TASK TO COMPLETE>
Please tally every line in the listing below where the word "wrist" appears, then give the number and nothing more.

COLLECTED DATA>

******

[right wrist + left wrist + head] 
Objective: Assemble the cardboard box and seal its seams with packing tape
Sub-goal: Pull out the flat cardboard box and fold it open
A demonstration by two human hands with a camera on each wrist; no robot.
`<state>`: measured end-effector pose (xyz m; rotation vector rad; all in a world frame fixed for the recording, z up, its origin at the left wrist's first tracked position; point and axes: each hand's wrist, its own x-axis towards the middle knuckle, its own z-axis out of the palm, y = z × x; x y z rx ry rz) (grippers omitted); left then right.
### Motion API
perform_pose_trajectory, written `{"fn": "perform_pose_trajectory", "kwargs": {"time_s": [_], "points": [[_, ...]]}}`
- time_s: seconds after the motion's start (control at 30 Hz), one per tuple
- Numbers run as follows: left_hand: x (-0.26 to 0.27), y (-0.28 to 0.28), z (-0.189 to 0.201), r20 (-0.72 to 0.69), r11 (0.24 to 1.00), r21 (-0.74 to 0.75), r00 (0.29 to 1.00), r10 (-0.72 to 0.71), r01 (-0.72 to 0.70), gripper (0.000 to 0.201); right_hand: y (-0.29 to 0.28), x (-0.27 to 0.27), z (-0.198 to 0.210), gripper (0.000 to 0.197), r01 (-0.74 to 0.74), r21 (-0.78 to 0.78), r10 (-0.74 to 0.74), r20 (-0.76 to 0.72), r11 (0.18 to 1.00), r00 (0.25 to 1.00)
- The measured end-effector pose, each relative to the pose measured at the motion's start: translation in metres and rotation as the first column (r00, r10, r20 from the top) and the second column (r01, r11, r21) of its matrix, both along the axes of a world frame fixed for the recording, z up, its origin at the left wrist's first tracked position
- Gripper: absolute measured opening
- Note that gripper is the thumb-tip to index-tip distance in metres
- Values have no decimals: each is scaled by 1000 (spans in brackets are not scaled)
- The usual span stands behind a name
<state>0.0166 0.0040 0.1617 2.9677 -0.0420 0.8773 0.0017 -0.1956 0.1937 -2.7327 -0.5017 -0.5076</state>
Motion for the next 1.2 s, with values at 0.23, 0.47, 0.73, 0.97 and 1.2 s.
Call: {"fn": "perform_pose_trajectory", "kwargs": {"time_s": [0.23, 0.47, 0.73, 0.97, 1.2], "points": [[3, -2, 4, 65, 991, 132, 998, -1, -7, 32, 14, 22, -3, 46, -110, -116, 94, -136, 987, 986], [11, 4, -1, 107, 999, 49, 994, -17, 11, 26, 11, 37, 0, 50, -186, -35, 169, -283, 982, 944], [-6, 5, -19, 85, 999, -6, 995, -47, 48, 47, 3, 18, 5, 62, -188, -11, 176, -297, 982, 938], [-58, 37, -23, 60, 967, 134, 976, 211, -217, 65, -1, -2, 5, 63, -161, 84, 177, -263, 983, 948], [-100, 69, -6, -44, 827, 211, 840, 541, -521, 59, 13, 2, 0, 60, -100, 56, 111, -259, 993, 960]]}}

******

ANSWER FOR THE TASK>
4